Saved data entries
____
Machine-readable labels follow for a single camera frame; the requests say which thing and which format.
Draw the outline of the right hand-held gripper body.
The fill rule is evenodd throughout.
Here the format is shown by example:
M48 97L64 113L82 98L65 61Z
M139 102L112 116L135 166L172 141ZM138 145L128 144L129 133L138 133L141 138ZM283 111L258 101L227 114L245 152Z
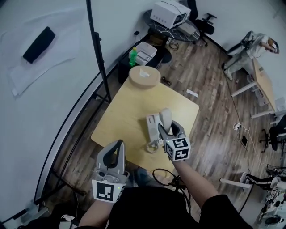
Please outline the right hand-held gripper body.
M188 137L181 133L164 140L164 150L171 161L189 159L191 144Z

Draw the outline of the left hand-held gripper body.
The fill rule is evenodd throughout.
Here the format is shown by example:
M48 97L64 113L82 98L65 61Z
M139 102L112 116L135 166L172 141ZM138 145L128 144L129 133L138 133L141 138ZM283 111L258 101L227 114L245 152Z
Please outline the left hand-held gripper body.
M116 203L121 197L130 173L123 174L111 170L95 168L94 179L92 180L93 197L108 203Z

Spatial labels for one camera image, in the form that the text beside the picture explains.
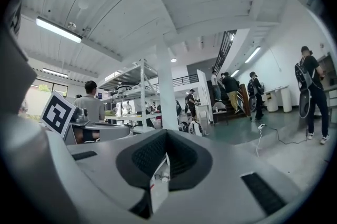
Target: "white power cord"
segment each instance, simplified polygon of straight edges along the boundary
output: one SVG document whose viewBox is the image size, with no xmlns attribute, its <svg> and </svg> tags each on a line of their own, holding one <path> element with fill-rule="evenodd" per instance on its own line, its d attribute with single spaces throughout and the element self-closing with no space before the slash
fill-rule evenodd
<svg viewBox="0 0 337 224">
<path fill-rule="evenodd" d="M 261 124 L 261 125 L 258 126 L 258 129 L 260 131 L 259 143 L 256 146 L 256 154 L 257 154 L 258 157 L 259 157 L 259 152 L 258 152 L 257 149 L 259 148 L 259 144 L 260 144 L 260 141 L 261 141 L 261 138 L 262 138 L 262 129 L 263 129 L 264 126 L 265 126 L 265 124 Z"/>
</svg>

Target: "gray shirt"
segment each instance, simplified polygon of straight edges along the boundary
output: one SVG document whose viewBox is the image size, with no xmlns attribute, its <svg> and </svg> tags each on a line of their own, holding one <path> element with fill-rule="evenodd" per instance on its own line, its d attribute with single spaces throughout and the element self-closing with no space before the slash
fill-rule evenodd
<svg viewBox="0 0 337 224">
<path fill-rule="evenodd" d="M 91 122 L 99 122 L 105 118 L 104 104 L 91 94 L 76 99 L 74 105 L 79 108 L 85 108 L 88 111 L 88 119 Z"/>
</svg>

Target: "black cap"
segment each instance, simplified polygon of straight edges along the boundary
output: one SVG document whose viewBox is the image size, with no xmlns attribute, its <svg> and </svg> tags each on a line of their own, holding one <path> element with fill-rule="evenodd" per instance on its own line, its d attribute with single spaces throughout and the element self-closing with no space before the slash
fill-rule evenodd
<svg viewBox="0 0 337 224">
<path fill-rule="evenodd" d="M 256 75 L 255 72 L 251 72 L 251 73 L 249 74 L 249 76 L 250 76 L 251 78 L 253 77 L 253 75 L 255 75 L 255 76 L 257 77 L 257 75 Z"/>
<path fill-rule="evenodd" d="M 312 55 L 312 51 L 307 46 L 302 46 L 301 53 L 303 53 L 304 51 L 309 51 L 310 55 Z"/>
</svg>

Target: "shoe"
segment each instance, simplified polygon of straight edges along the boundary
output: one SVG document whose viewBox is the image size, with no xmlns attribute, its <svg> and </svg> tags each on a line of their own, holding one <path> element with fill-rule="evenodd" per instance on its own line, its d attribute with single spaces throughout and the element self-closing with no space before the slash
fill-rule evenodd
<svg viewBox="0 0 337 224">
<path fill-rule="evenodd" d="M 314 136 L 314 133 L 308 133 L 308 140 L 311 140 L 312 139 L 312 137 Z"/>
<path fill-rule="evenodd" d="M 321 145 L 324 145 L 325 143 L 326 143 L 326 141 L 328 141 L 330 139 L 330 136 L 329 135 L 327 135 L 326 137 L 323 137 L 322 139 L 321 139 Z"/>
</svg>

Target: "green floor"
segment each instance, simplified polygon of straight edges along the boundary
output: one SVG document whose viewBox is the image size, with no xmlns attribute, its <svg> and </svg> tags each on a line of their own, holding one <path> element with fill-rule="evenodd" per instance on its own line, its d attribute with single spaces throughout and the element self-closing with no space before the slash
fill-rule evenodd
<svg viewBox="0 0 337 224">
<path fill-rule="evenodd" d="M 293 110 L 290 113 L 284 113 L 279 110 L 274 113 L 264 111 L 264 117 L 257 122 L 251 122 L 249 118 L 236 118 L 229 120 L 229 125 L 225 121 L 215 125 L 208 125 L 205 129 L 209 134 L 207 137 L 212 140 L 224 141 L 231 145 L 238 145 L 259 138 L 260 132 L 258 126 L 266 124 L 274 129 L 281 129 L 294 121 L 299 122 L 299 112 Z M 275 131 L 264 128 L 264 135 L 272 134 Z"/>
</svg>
____
> [Task requirements]
Your answer must be an exact copy of the records, with no pictures in it.

> [Exercise answer]
Machine-readable labels follow for a single camera frame; the requests say which thing and which format.
Draw the outline of the right hand-held gripper body.
The fill rule is evenodd throughout.
Here the format is shown by example:
M48 97L64 113L82 98L65 61Z
M139 102L112 116L135 166L172 141ZM138 145L128 144L129 133L138 133L141 138ZM283 111L258 101L227 114L245 152Z
Please outline the right hand-held gripper body.
M188 137L181 133L164 140L164 150L171 161L189 159L191 144Z

Draw the outline of the left hand-held gripper body.
The fill rule is evenodd throughout.
Here the format is shown by example:
M48 97L64 113L82 98L65 61Z
M139 102L112 116L135 166L172 141ZM138 145L128 144L129 133L138 133L141 138ZM283 111L258 101L227 114L245 152Z
Please outline the left hand-held gripper body.
M116 203L121 197L130 173L123 174L111 170L95 168L94 179L92 180L93 197L108 203Z

Spatial labels for one camera image, in the form that the text beside the picture explains.
Target: "white power cord"
segment each instance, simplified polygon of straight edges along the boundary
output: one SVG document whose viewBox is the image size, with no xmlns attribute, its <svg> and </svg> tags each on a line of their own, holding one <path> element with fill-rule="evenodd" per instance on its own line, its d attribute with single spaces throughout and the element self-closing with no space before the slash
fill-rule evenodd
<svg viewBox="0 0 337 224">
<path fill-rule="evenodd" d="M 261 124 L 261 125 L 258 126 L 258 129 L 260 131 L 259 143 L 256 146 L 256 154 L 257 154 L 258 157 L 259 157 L 259 152 L 258 152 L 257 149 L 259 148 L 259 144 L 260 144 L 260 141 L 261 141 L 261 138 L 262 138 L 262 129 L 263 129 L 264 126 L 265 126 L 265 124 Z"/>
</svg>

Target: "gray shirt"
segment each instance, simplified polygon of straight edges along the boundary
output: one SVG document whose viewBox is the image size, with no xmlns attribute, its <svg> and </svg> tags each on a line of their own, holding one <path> element with fill-rule="evenodd" per instance on its own line, its d attribute with single spaces throughout and the element self-closing with no space before the slash
fill-rule evenodd
<svg viewBox="0 0 337 224">
<path fill-rule="evenodd" d="M 91 122 L 99 122 L 105 118 L 104 104 L 91 94 L 76 99 L 74 105 L 79 108 L 85 108 L 88 111 L 88 119 Z"/>
</svg>

Target: "black cap"
segment each instance, simplified polygon of straight edges along the boundary
output: one SVG document whose viewBox is the image size, with no xmlns attribute, its <svg> and </svg> tags each on a line of their own, holding one <path> element with fill-rule="evenodd" per instance on its own line, its d attribute with single spaces throughout and the element self-closing with no space before the slash
fill-rule evenodd
<svg viewBox="0 0 337 224">
<path fill-rule="evenodd" d="M 256 75 L 255 72 L 251 72 L 251 73 L 249 74 L 249 76 L 250 76 L 251 78 L 253 77 L 253 75 L 255 75 L 255 76 L 257 77 L 257 75 Z"/>
<path fill-rule="evenodd" d="M 312 55 L 312 51 L 307 46 L 302 46 L 301 53 L 303 53 L 304 51 L 309 51 L 310 55 Z"/>
</svg>

Target: "shoe"
segment each instance, simplified polygon of straight edges along the boundary
output: one SVG document whose viewBox is the image size, with no xmlns attribute, its <svg> and </svg> tags each on a line of their own, holding one <path> element with fill-rule="evenodd" per instance on its own line, its d attribute with single spaces throughout and the element self-closing with no space before the slash
fill-rule evenodd
<svg viewBox="0 0 337 224">
<path fill-rule="evenodd" d="M 314 136 L 314 133 L 308 133 L 308 140 L 311 140 L 312 139 L 312 137 Z"/>
<path fill-rule="evenodd" d="M 321 145 L 324 145 L 325 143 L 326 143 L 326 141 L 328 141 L 330 139 L 330 136 L 329 135 L 327 135 L 326 137 L 323 137 L 322 139 L 321 139 Z"/>
</svg>

Target: "green floor"
segment each instance, simplified polygon of straight edges along the boundary
output: one SVG document whose viewBox is the image size, with no xmlns attribute, its <svg> and </svg> tags each on a line of their own, holding one <path> element with fill-rule="evenodd" per instance on its own line, its d attribute with single spaces throughout and the element self-closing with no space before the slash
fill-rule evenodd
<svg viewBox="0 0 337 224">
<path fill-rule="evenodd" d="M 293 110 L 290 113 L 284 113 L 279 110 L 274 113 L 264 111 L 264 117 L 257 122 L 251 122 L 249 118 L 236 118 L 229 120 L 229 125 L 225 121 L 215 125 L 208 125 L 205 129 L 209 134 L 207 137 L 212 140 L 224 141 L 231 145 L 238 145 L 259 138 L 260 132 L 258 126 L 266 124 L 274 129 L 281 129 L 294 121 L 299 122 L 299 112 Z M 275 131 L 264 128 L 264 135 L 272 134 Z"/>
</svg>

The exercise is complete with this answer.